I wanted to show the heron to my son so I picked him up and tried to approach the window slowly to get a better view. We could see its head and we stopped, it's left eye pointed right at us. Trying to get a better view, I took a couple steps closer, and off swooped the heron. "Oh well," we said, and sat back down on the couch.
As we read a Dr. Seuss book, out of the corner of my eye I saw a large shadow fly in again. "There it is!" we both said, excitedly, and tried to be quieter and calmer approaching the window, but again, the heron flew away before we got a very long look. I tried to pull out my phone to take a picture, which scared it off.

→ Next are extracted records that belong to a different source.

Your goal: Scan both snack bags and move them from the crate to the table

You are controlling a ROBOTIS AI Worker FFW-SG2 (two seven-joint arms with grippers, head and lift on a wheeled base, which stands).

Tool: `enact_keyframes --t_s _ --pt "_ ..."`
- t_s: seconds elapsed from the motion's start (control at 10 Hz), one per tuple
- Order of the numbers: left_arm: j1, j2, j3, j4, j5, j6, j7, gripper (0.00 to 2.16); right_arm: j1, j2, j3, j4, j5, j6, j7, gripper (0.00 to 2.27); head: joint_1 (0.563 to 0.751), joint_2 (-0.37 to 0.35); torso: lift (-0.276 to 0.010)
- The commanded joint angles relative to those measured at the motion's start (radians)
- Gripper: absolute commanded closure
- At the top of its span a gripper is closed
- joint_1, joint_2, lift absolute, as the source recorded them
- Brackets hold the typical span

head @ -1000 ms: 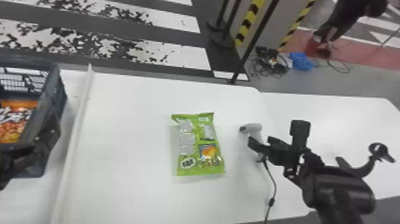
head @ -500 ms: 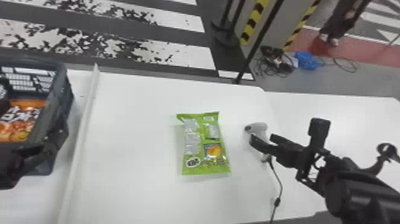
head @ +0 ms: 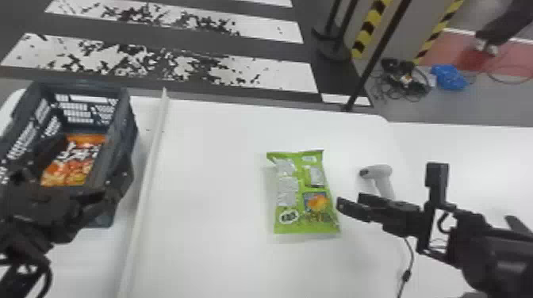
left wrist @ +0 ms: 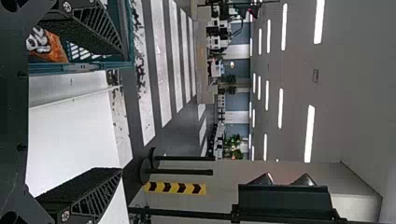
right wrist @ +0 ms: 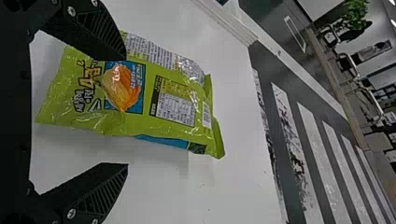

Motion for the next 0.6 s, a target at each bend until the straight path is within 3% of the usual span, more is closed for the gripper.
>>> enact_keyframes --t_s 0.0,0.5 --pt "0.000 0.000 0.000 0.003 0.000 -0.001 0.000 0.10 -0.031 -0.005 0.061 0.041 0.051 0.001 0.019 0.13 0.695 -0.172 -0.088" --pt "0.000 -0.001 0.000 0.011 0.000 -0.004 -0.002 0.10 -0.111 -0.013 0.265 0.142 0.192 -0.063 0.016 0.12 0.695 -0.096 -0.088"
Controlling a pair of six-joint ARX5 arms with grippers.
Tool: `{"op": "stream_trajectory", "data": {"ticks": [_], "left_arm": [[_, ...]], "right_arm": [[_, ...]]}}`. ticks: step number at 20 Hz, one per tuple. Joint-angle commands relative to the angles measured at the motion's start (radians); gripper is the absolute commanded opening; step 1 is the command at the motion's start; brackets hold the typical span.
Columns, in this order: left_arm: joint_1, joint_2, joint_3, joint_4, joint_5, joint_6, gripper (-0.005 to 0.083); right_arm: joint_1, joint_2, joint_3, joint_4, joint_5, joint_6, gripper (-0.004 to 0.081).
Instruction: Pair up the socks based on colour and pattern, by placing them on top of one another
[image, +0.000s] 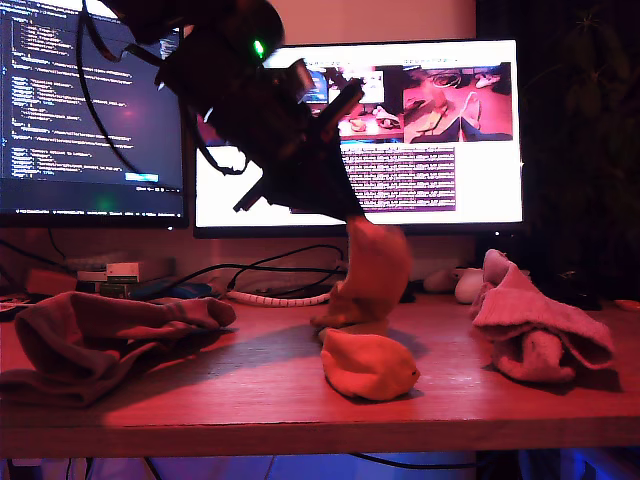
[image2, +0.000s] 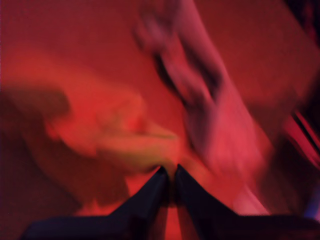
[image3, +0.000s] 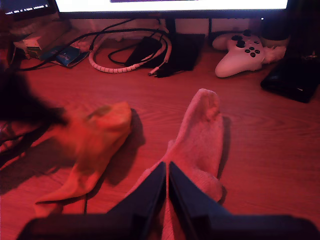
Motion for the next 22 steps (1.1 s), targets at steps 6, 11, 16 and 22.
{"op": "stream_trajectory", "data": {"ticks": [6,11,16,22], "left_arm": [[-0.024,-0.002,-0.008,-0.256,0.003,0.032,-0.0020],[-0.088,0.000,-0.008,-0.321,0.005,0.037,-0.0019],[-0.107,0.014,-0.008,-0.316,-0.091,0.043,0.0059],[-0.094,0.014,-0.007,-0.317,-0.138,0.105,0.0441]], "right_arm": [[-0.003,0.000,-0.002,0.012,-0.003,0.002,-0.0011],[-0.003,0.000,-0.002,0.022,-0.002,0.002,-0.0011],[-0.003,0.000,-0.002,0.024,-0.002,0.002,-0.0011],[-0.002,0.000,-0.002,0.024,-0.010,0.002,-0.0011]]}}
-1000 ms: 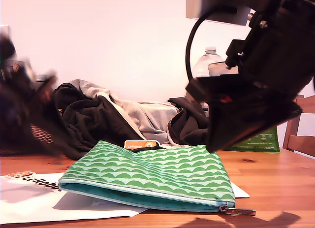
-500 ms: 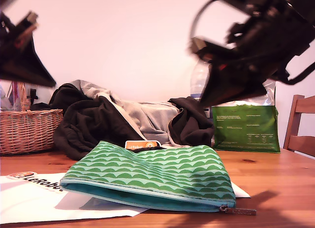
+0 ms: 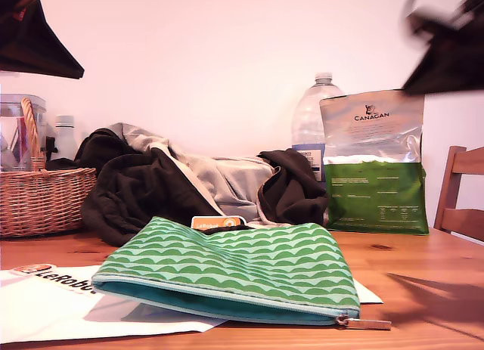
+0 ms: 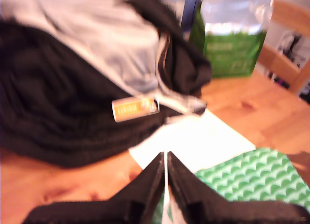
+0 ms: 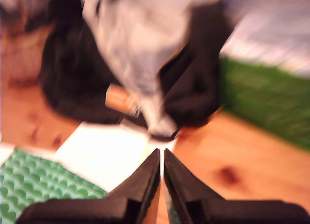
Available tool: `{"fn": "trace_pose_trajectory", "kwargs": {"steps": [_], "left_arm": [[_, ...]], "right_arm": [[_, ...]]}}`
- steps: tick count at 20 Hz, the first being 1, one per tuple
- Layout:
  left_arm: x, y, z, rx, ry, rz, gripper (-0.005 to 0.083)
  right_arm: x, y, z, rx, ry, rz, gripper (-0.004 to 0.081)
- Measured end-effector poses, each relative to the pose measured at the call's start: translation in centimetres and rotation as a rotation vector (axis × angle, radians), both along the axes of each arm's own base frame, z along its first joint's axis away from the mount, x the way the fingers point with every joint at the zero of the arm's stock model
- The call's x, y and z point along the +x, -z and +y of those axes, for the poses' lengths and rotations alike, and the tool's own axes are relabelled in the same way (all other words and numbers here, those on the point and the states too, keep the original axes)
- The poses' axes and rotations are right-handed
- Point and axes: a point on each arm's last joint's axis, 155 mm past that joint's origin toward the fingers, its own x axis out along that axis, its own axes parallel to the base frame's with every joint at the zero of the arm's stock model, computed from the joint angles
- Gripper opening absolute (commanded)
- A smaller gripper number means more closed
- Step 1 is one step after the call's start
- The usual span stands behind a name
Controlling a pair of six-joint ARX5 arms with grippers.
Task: Open the zipper in the zip bag in front of you
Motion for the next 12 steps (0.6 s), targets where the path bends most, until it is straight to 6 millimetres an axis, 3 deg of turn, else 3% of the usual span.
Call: {"fn": "trace_pose_trajectory", "kwargs": {"steps": [2,6,10,12], "left_arm": [[-0.8,0.5,0.1,-0.002,0.002,-0.013,-0.0019],[-3.7,3.7,1.0,0.013,-0.023,0.003,-0.0019],[-6.7,2.9,1.9,-0.005,-0.047,-0.048,-0.0019],[-7.9,2.7,2.2,0.003,-0.058,-0.052,-0.0019]], "right_arm": [[-1.7,0.6,-0.7,-0.006,0.014,0.0,-0.0012],[-4.9,0.9,-1.9,-0.035,0.056,0.005,-0.0012],[-7.7,-1.1,-3.1,-0.043,0.099,-0.071,-0.0012],[-9.3,-0.8,-3.3,-0.051,0.089,-0.065,-0.0012]]}}
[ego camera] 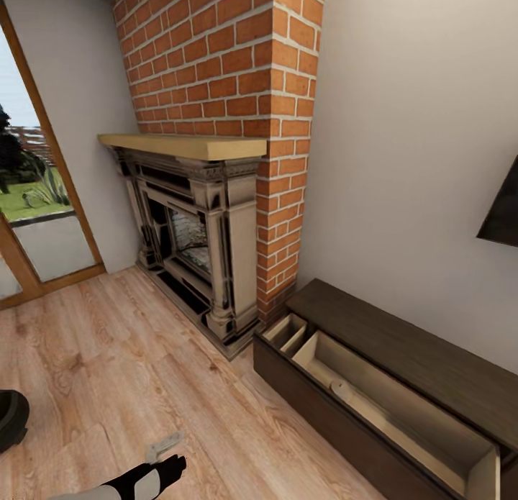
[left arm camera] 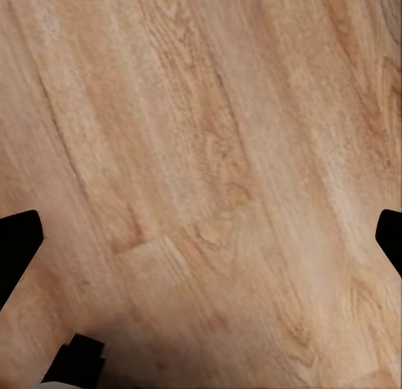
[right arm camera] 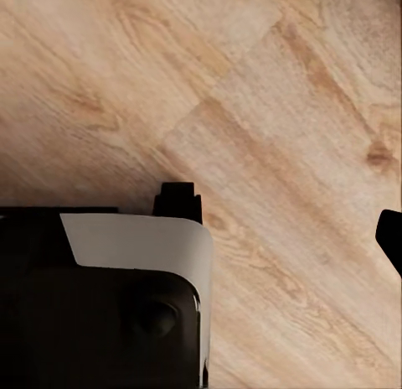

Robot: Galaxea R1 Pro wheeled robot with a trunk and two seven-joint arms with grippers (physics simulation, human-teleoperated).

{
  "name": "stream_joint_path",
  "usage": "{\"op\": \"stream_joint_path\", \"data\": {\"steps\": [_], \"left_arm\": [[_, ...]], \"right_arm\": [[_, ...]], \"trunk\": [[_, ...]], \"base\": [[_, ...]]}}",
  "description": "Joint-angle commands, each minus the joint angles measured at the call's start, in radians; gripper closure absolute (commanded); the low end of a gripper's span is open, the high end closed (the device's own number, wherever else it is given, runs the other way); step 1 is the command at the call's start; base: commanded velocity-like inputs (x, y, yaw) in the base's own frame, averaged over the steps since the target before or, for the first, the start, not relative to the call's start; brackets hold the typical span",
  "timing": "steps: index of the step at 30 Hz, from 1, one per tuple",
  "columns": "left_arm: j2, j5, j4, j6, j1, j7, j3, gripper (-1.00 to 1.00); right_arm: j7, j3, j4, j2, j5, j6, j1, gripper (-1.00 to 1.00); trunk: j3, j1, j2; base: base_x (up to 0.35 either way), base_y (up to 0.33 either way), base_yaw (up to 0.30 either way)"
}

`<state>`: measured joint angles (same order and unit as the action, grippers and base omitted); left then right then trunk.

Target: Place each of the two pumpkins and all three candles from the living room inside a cabinet in the living room (use any cabinet), then make sure every cabinet is closed, and position the cauldron so it is next to a table in the living room.

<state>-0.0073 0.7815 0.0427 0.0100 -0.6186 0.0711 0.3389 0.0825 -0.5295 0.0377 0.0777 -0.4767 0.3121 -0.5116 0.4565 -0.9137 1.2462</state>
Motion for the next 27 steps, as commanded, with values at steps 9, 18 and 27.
{"op": "stream_joint_path", "data": {"steps": [9,18,27], "left_arm": [[0.006,0.004,-0.003,0.001,-0.001,0.006,0.008,-1.00],[0.007,0.010,-0.010,0.008,-0.001,0.006,0.005,-1.00],[-0.003,0.018,-0.006,0.010,-0.001,0.003,-0.003,-1.00]], "right_arm": [[0.056,-0.010,0.004,-0.001,-0.007,0.003,0.003,-1.00],[0.060,-0.008,0.004,0.000,-0.008,0.001,0.028,-1.00],[0.059,-0.006,0.004,0.001,-0.013,-0.003,0.028,-1.00]], "trunk": [[-0.011,0.000,0.001],[-0.023,0.000,0.001],[-0.035,0.000,0.001]], "base": [[0.000,0.000,0.169],[0.000,0.000,0.176],[0.000,0.000,0.166]]}}
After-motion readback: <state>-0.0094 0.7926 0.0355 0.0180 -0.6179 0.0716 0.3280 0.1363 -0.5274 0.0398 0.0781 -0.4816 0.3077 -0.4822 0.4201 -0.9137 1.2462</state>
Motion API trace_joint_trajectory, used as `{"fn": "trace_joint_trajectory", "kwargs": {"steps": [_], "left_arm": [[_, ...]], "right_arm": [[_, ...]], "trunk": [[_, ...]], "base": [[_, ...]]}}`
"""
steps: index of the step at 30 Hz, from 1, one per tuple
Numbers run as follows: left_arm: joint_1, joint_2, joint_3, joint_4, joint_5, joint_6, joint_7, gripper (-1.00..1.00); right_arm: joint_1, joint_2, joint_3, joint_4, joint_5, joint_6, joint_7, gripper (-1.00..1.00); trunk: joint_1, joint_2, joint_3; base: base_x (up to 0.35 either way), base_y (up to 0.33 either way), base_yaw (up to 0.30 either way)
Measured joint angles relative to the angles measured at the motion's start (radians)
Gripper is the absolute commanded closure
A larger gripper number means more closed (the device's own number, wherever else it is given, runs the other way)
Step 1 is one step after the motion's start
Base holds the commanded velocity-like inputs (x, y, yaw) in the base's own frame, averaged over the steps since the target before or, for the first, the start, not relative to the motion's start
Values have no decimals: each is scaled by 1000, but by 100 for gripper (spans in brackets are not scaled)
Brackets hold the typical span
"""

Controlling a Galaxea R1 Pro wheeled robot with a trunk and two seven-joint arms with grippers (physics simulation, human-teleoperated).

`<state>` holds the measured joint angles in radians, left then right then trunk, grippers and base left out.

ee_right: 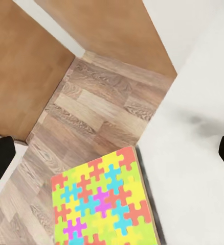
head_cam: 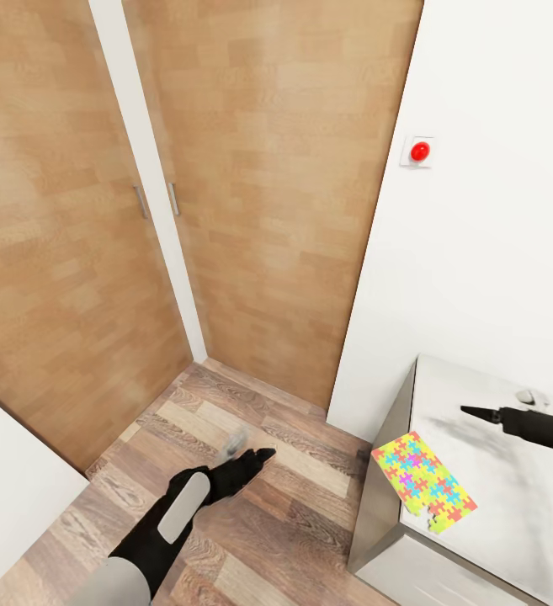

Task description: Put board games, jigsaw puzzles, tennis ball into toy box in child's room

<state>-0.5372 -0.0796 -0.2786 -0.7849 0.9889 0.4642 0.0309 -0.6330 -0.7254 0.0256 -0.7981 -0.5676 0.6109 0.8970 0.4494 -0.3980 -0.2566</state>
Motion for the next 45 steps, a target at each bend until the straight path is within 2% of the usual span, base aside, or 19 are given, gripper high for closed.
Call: {"fn": "trace_joint_trajectory", "kwargs": {"steps": [2,3,5,8,10,11,13,14,16,17,19,24,31,45], "left_arm": [[-41,-6,-2,51,3,-18,-68,-100],[-42,-6,-2,52,3,-18,-70,-100],[-83,-10,-3,104,1,-32,-135,-100],[-103,-12,-6,131,0,-37,-166,-100],[-138,-14,-16,178,0,-44,-217,-100],[-139,-14,-16,178,0,-45,-218,-100],[-164,-16,-33,213,-1,-50,-270,-100],[-164,-16,-33,214,-1,-50,-271,-100],[-180,-17,-54,237,-2,-56,-330,-100],[-180,-17,-55,237,-2,-56,-331,-100],[-190,-16,-71,253,-3,-63,-388,-100],[-199,-13,-84,281,-3,-72,-449,-100],[-204,-8,-88,325,1,-93,-498,-100],[-205,-2,-88,352,7,-112,-519,-100]], "right_arm": [[3,-13,-2,-14,-1,-8,39,-100],[4,-13,-2,-15,0,-8,40,-100],[6,-30,-3,-32,-1,-13,87,-100],[7,-41,-3,-40,0,-14,112,-100],[8,-63,-4,-51,-1,-13,158,-100],[8,-64,-4,-52,-1,-13,159,-100],[9,-89,-4,-60,-2,-5,202,-100],[9,-89,-4,-60,-2,-5,203,-100],[10,-109,-4,-65,-2,9,236,-100],[10,-109,-4,-65,-2,9,237,-100],[10,-122,-3,-71,-2,20,260,-100],[12,-132,-3,-85,-2,30,281,-100],[23,-142,-3,-110,-2,39,299,-100],[87,-145,-4,-200,-3,45,309,-100]], "trunk": [[0,0,0],[0,0,0],[0,0,0],[0,0,0],[0,0,0],[0,0,0],[0,0,0],[0,0,0],[0,0,0],[0,0,0],[0,0,0],[0,0,0],[0,0,0],[0,0,0]], "base": [[0,0,0],[0,0,0],[0,0,0],[0,0,0],[0,0,0],[0,0,0],[0,0,0],[0,0,0],[0,0,0],[0,0,-9],[0,0,-34],[0,0,-110],[0,0,-213],[0,0,-224]]}}
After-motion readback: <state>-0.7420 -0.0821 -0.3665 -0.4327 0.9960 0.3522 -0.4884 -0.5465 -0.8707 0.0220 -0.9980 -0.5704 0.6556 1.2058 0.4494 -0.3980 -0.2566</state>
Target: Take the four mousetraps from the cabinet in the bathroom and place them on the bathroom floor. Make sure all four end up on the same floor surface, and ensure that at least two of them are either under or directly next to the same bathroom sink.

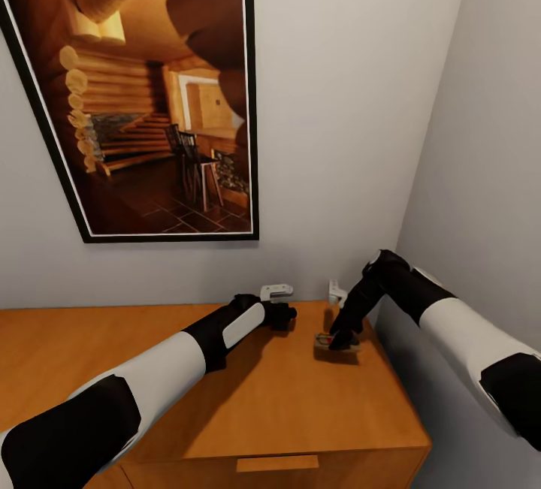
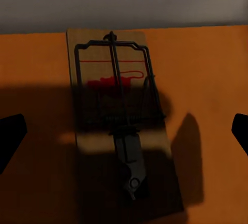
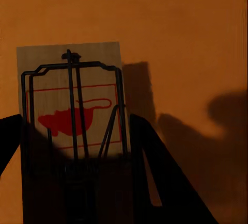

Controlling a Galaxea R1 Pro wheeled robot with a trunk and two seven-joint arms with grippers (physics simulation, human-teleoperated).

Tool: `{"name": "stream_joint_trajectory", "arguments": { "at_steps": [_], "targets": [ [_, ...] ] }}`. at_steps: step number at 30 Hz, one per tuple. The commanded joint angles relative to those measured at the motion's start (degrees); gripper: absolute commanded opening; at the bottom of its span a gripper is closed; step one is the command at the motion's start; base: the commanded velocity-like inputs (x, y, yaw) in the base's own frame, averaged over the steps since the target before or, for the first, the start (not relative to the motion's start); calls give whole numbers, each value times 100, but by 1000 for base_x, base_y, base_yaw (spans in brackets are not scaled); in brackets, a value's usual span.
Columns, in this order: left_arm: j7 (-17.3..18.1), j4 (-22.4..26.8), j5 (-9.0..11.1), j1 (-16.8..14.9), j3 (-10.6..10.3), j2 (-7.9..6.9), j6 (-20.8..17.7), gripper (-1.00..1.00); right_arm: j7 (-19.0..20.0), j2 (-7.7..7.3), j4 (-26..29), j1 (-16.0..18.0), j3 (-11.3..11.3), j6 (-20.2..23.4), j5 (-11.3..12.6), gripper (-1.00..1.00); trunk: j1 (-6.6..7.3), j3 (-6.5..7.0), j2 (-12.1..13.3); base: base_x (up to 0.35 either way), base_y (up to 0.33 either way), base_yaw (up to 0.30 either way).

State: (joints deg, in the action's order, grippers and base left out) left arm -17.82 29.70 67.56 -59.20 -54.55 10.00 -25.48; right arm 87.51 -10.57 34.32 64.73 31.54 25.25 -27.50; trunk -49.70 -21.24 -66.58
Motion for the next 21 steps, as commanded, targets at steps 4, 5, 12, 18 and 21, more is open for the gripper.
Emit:
{"name": "stream_joint_trajectory", "arguments": {
  "at_steps": [4, 5, 12, 18, 21],
  "targets": [
    [-55, 1, 78, -4, -30, 0, -1, 100, 29, -6, 46, 4, -111, 88, -10, -100, -1, -9, -3, 0, 0, 0],
    [-55, 1, 74, -4, -30, 0, -1, 100, 29, -6, 60, 4, -143, 87, -10, -100, -1, -9, -3, 0, 0, 0],
    [-59, -24, 55, -4, -21, 0, -1, 100, 29, -6, 91, 4, -368, 75, -18, -100, -1, -9, -3, 0, 0, 0],
    [-56, -33, 376, -4, -25, 0, -1, 100, 29, -6, 92, 4, -672, 123, -34, -100, -1, -9, -3, 0, 0, 0],
    [-56, -34, 374, -4, -28, 0, -1, 100, 29, -6, 92, 4, -665, 122, -42, -100, -67, -63, -124, 0, 0, 0]
  ]
}}
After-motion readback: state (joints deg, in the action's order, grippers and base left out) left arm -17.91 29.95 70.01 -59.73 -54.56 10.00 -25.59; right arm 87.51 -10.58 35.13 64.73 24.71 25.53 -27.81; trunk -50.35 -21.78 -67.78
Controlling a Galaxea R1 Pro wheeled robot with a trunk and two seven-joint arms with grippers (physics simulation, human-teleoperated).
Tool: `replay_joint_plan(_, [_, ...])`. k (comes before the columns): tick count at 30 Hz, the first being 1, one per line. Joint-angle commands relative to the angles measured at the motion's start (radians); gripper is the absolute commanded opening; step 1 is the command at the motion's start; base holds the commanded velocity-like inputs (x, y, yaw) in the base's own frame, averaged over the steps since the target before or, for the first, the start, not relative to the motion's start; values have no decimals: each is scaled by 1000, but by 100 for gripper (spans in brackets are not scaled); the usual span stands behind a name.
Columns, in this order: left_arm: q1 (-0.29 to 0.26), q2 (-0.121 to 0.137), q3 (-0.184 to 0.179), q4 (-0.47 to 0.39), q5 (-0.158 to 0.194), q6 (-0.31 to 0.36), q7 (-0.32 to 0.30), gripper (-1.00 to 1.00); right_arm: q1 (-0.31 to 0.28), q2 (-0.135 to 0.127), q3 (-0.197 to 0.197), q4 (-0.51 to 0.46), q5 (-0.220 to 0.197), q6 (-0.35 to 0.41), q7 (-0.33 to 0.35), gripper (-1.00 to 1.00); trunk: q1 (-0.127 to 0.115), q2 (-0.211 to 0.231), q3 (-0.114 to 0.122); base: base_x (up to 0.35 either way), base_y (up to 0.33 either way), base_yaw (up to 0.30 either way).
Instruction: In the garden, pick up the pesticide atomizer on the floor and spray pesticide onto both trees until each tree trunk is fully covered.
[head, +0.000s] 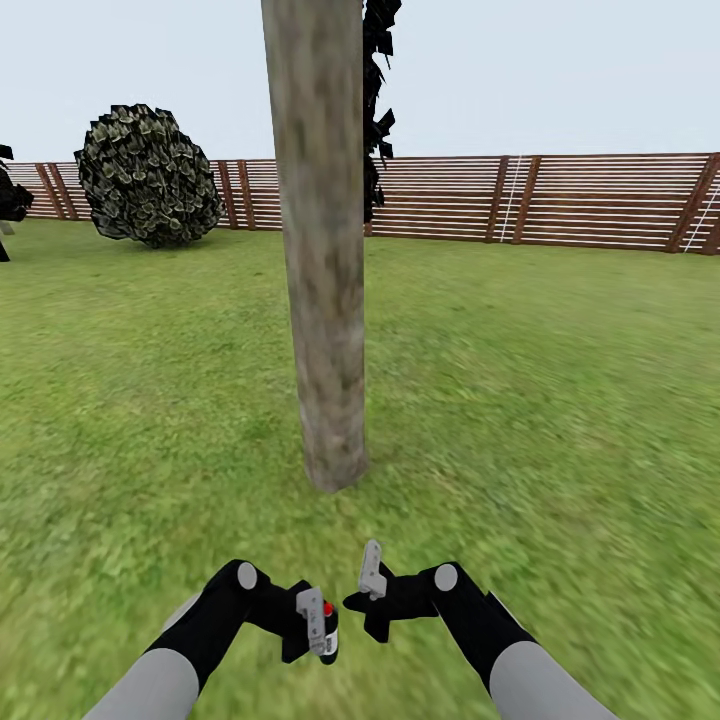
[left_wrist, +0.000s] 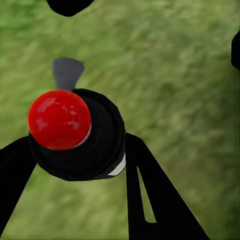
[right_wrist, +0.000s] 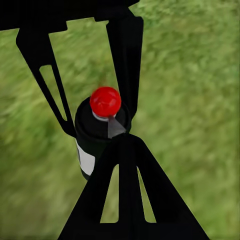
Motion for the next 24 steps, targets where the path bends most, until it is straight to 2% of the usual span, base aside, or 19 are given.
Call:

This time, we decided we'd wait by the window. My camera sat at my side and we watched out the window. We talked about being quiet and still. We talked about how it might show up, and it might not. We talked about why it would come to the pond, and whether or not it might have babies it was feeding (all topics brought up by my 2yo). We waited, and we watched. He saw many different kinds of birds and said, "There's a heron!" We talked about how that one was a blue jay, that one a crow, that one too small to be the heron. We waited, and we watched. We saw cars and cats, but we didn't get to glimpse the heron again this morning.
|Photo from here|
As we waited and watched, I thought about how similar this experience was to waiting and watching for the Spirit. Although the analogy quickly breaks down because the Spirit isn't afraid of us and is in many ways always present, we wait and we watch for moments in worship when the Spirit shows up in a profound way. Just like I know the heron exists right now somewhere, and the Spirit always is and will be, there are moments where I can perceive the presence of the Spirit in a powerful and meaningful way, and moments when I can't. We waited for the heron with a sense of expectancy. Maybe the heron would come; maybe it was done fishing for the day.
We call it a good day because we got a couple glimpses of the beauty of the heron as it broke into our lives. We learned to discern between different types of birds; we learned about patience and anticipation. Maybe we'll try again tomorrow. Maybe, as we wait for the blue heron, we'll also encounter the Spirit, my son and I, in those early morning hours as we're just awakening to our day.